What’s more, companies that once abstained from transmission funding while pushing for rapid wind energy expansion were singing a different tune.
A representative from Horizon Wind Energy, which was involved in the 2006 Texas wind deal, was quoted as saying "The lack of transmission has been a fundamental issue in Texas, and it’s becoming more and more of an issue elsewhere. This is a great step in the right direction."
Oh transmission, please don’t go. We need you.
Transmission Proves Vital, Even Profitable
In the two years transmission went from sideline to center stage, it added several lines to its resume.
Increased wind energy transmission is now being lauded not only as clean energy lifeblood, but as a reducer of costs and energy grid waste, an increaser of efficiency, and a creator of jobs.
And according to a DoE report, it’s also one of the few obstacles holding back even faster growth of wind and solar expansion.
With clean energy expansion at the top of so many agendas, transmission is proving vital. Decisions like the one made by the Texas PUC are about to be emulated by the Federal Energy Regulatory Commission (FERC), which makes the rules for the rest of the nation’s grid. (Of course Texas gets its own PUC.)
In fact, the Interior Department and the FERC are busy changing the rules right now.
Couple that with the large smart grid portion of the stimulus and the President’s oft-cited goal of laying "3,000 miles of new transmission lines," and you’re looking at the final transition of transmission from duckling to swan.

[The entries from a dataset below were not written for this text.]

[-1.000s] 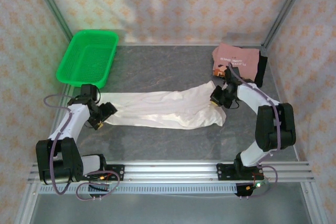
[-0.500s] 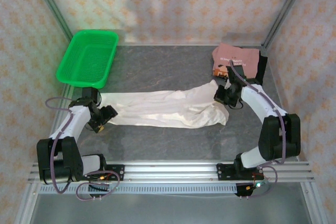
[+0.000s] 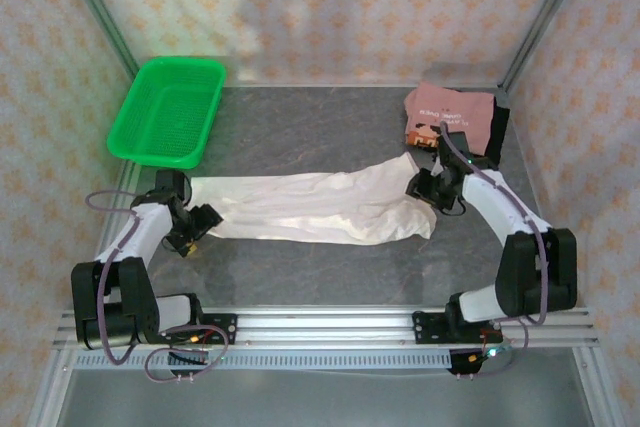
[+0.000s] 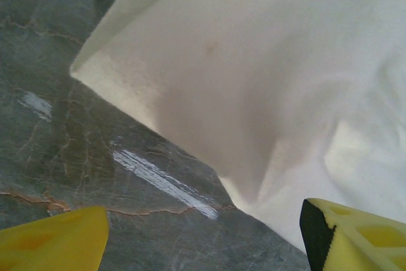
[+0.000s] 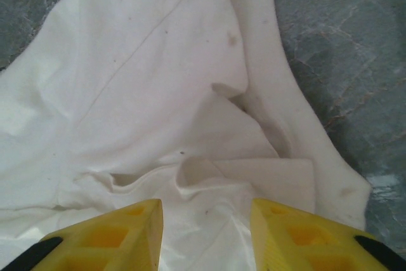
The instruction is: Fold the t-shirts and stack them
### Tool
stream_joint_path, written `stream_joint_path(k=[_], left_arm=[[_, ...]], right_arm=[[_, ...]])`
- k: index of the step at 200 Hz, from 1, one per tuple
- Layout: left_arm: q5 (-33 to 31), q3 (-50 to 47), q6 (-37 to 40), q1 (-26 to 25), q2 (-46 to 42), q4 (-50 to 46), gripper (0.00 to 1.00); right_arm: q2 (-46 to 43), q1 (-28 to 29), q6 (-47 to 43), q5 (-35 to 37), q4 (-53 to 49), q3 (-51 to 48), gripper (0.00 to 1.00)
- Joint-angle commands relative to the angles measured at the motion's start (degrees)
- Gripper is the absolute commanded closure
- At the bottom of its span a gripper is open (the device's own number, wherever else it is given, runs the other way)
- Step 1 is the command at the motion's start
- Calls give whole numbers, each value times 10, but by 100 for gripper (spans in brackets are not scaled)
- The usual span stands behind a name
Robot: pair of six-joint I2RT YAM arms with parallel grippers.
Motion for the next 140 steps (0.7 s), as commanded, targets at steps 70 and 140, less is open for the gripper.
stream_joint_path(k=[70, 140], left_arm=[[2, -7, -28, 40, -14, 22, 20], [54, 18, -59, 95, 5, 68, 22]], right_arm=[[24, -32, 0, -45, 75, -49, 62], [-19, -32, 0, -71, 93, -72, 57]])
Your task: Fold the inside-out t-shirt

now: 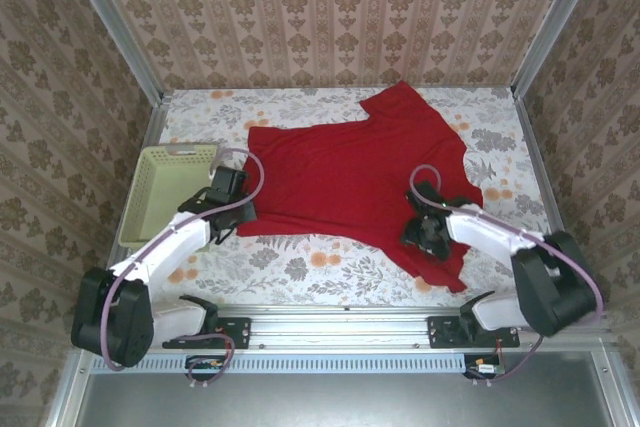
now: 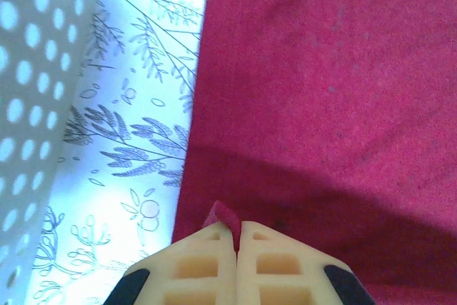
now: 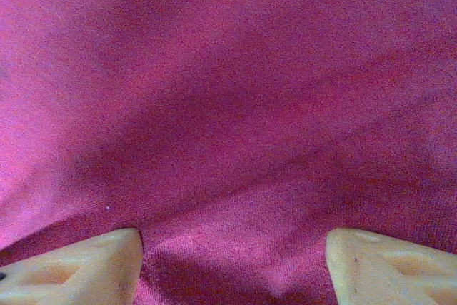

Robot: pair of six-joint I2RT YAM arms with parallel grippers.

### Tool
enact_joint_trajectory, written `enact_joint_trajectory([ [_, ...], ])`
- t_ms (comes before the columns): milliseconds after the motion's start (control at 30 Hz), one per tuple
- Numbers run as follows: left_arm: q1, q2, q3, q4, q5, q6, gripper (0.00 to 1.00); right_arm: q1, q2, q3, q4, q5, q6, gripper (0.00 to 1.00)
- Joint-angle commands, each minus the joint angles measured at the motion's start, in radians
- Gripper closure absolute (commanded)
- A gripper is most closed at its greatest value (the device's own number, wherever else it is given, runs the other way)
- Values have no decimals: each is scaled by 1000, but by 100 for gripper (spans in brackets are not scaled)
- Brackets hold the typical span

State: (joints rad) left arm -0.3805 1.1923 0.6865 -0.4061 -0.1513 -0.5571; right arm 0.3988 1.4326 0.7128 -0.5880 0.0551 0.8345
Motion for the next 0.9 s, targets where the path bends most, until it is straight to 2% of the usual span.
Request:
enact_joint_trajectory([
  [0, 46, -17, 4, -36, 0, 13, 100, 9, 127, 124, 83, -30, -75, 32],
  [100, 100, -24, 6, -41, 25, 21, 100, 28, 183, 230, 12, -7, -103, 34],
  [267, 132, 22, 41, -39, 33, 37, 100, 35, 93, 282, -132, 80, -159, 33],
  [400, 134, 78, 67, -21, 55, 42, 100, 63, -74, 184, -242, 141, -121, 33],
  [600, 133, 93, 69, -5, 56, 46, 100, 68, -315, -28, -319, 157, 54, 35],
  [733, 135, 94, 62, 6, 70, 44, 100, 38, -355, -76, -329, 213, 125, 35],
  [867, 134, 93, 55, 8, 75, 41, 100, -20, -352, -134, -233, 156, 157, 36],
])
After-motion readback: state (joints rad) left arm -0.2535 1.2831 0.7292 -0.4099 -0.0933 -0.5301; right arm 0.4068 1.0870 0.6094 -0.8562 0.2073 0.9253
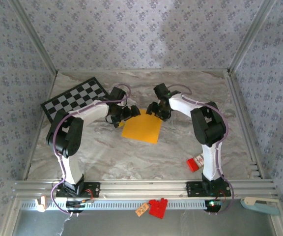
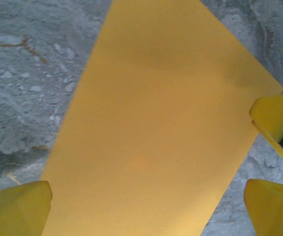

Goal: Fold a paper plane with a square sheet of paper (pick it up from the middle)
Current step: Move the square sheet of paper to the center of the table, then first fold the square sheet of paper in half at the center of the table.

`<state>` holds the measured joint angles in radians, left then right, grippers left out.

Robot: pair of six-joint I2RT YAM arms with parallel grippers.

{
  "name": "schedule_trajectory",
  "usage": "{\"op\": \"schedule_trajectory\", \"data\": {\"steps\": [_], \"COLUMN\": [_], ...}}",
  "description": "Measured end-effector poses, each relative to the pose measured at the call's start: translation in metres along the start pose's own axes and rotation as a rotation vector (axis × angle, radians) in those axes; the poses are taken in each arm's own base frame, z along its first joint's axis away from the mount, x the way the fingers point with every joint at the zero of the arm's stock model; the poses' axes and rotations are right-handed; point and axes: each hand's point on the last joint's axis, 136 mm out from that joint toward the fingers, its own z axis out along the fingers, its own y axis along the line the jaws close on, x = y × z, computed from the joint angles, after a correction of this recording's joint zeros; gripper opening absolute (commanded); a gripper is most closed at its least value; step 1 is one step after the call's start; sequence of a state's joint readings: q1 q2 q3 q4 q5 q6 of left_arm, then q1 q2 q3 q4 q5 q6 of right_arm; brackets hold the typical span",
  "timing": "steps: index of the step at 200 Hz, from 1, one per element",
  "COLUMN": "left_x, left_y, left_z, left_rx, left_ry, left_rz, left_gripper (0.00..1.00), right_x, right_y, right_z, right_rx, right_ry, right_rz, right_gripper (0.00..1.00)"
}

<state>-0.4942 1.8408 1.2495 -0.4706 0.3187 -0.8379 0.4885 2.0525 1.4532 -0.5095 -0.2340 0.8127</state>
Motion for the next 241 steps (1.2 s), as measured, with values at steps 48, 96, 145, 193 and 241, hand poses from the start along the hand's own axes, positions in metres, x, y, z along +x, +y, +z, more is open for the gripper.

The Obama administration’s focus on the topic–from the campaign trail to the Congressional floor–have driven up transmission-related stocks on the street ever since the election.
Here’s a chart of two of my favorite energy infrastructure stocks, AECOM Technology (NYSE: ACM) and American Superconductor (NASDAQ: AMSC), each up about 60% since November:
With the ascension of transmission priorities has come a resurgence in proposed projects.
Based on the Texas announcement alone, Oncor has said they’ll hire a couple thousand workers to erect transmission lines. The company is also paying Falcon Steel $100 million for 3,800 steel towers.
That will create even more jobs and boost big ticket sales.
Publicly-traded Nucor is also benefiting. That company’s workforce is getting a boost from a project that will use automotive and industrial scrap metal to build thousands of lattice transmission towers.
North of the Texas Panhandle, Michigan-based ITC Holdings has proposed a $10 billion "high-voltage superhighway" that would bring wind energy from the Minnesota, Iowa, and the Dakotas to Wisconsin.
But that’s just a fraction of the necessary total for transmission spending according to a recent study by a group of regional grid managers. They said in order to get just 5% of our electricity from renewables more than $50 billion would need to be spent on increased transmission.
Securing that funding and executing the necessary projects will be the climax of this Cinderella story.
Expect clean energy transmission and clean energy production to be looked upon equally from here on out.